Proyeksi Industri Otomotif 2026
Untuk tahun 2026, Mazda, kata Ricky, melihat peluang pemulihan yang bertahap. Semester pertama diperkirakan masih stabil, sementara akselerasi pertumbuhan dapat terjadi pada semester kedua. Pemulihan ini memerlukan prasyarat seperti stabilitas sosial, birokrasi yang memudahkan, kompetisi industri yang positif, dan sinergi lintas ekosistem.

“Kurva daya beli diharapkan kembali naik. Dengan ekosistem yang sehat dan kolaboratif, industri ini akan menemukan momentum-nya,” ujarnya.

Untuk menjaga relevansi di tahun 2026, Mazda pun akan menerapkan strategi segmentasi yang lebih presisi, membidik konsumen yang mengutamakan kenyamanan berkendara, kebanggaan terhadap desain dari mobil yang dimiliki, serta menghargai nilai emosional dalam kepemilikan kendaraan. Mazda juga memperkuat kapabilitas sales force agar lebih akurat mengidentifikasi karakter konsumennya.

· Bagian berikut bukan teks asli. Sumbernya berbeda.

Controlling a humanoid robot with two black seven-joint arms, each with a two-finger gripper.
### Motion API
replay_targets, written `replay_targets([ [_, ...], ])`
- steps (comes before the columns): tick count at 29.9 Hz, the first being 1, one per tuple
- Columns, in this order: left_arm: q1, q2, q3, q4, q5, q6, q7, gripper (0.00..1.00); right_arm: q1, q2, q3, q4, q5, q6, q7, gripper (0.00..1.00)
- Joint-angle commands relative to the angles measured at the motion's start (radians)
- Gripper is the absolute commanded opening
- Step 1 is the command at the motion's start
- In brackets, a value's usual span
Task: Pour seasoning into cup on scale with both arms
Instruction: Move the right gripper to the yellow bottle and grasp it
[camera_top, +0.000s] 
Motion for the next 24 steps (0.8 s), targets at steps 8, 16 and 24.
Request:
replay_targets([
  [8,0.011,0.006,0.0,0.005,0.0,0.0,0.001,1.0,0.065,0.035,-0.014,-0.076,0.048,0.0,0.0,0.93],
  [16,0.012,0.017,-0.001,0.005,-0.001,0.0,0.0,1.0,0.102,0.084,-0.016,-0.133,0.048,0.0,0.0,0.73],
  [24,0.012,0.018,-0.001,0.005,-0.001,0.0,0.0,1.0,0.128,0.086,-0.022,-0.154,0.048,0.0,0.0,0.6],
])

Selain penyempurnaan strategi segmentasi, di tahun 2026 mendatang, Mazda juga akan meluncurkan beberapa model baru, mayoritas SUV, selaras dengan kebutuhan pasar Indonesia yang menekankan utilitas dan kenyamanan.

Tidak hanya itu, Mazda juga menunjukkan komitmen investasi jangka panjang-nya melalui pembangunan Training Center baru untuk memperkuat ekosistem mulai dari penjualan hingga aftersales.

Training Center ini adalah bukti investasi kami. Mazda hadir bukan hanya sebagai brand, tetapi sebagai ekosistem yang mendukung pengalaman pemilik dari awal hingga akhir,” terang Ricky.

Melihat dinamika pasar saat ini, Mazda, imbuhnya, juga menempatkan diri bukan sekadar sebagai pemain otomotif, tetapi pembawa filosofi dan pengalaman. Menggabungkan nilai rasional seperti TOC dan aftersales dengan emotional value lewat desain dan driving experience, Mazda membangun keseimbangan yang semakin relevan bagi konsumen Indonesia.

“Mazda meyakini masa depan industri otomotif Indonesia adalah perpaduan antara logika dan rasa, didefinisikan melalui kualitas produk, desain yang memiliki jiwa, dan pengalaman berkendara yang menciptakan hubungan emosional kuat dengan pengendara,” pungkasnya.